What the exercise asks: Copy out exactly the lines below that run from the one holding "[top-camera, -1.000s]" to the one holding "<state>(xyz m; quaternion", keeping both of those lines and no others.

Supplied information:
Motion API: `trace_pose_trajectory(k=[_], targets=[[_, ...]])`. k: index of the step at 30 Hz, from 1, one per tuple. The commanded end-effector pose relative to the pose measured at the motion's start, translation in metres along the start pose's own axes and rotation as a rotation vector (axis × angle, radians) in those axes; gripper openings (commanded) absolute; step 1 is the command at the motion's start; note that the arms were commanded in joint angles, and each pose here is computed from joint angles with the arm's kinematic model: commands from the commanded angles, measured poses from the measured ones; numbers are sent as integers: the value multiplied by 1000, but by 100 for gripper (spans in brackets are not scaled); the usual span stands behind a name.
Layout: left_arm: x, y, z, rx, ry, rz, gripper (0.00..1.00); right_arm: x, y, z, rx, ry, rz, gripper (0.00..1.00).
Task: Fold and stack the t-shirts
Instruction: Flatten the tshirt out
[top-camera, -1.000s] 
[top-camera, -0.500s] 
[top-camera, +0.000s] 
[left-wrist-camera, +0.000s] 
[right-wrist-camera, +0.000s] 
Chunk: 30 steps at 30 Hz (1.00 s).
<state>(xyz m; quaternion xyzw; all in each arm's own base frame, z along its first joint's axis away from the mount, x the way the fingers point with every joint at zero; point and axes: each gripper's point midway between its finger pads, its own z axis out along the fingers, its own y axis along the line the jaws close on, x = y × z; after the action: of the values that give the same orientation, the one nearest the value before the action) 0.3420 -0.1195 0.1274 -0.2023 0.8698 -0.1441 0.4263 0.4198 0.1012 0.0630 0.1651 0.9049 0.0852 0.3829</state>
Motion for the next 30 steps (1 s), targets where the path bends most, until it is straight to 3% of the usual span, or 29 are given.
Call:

Result of the exercise:
[top-camera, -1.000s] 
[top-camera, -0.500s] 
[top-camera, +0.000s] 
[left-wrist-camera, +0.000s] 
[right-wrist-camera, +0.000s] 
Chunk: 30 steps at 30 Hz (1.00 s).
<state>(xyz m; quaternion xyzw; all in each arm's own base frame, z along its first joint's axis away from the mount, x the way the fingers point with every joint at zero; point and axes: each gripper's point midway between its finger pads, its own z axis out along the fingers, its own y axis along the line the jaws close on, x = y × z; after the action: of the values that give the same orientation, the one nearest the value before the action) 0.3420 -0.1195 0.1274 -0.2023 0.8698 -0.1441 0.4263 0.4198 0.1012 0.0630 0.1651 0.9049 0.0852 0.3829</state>

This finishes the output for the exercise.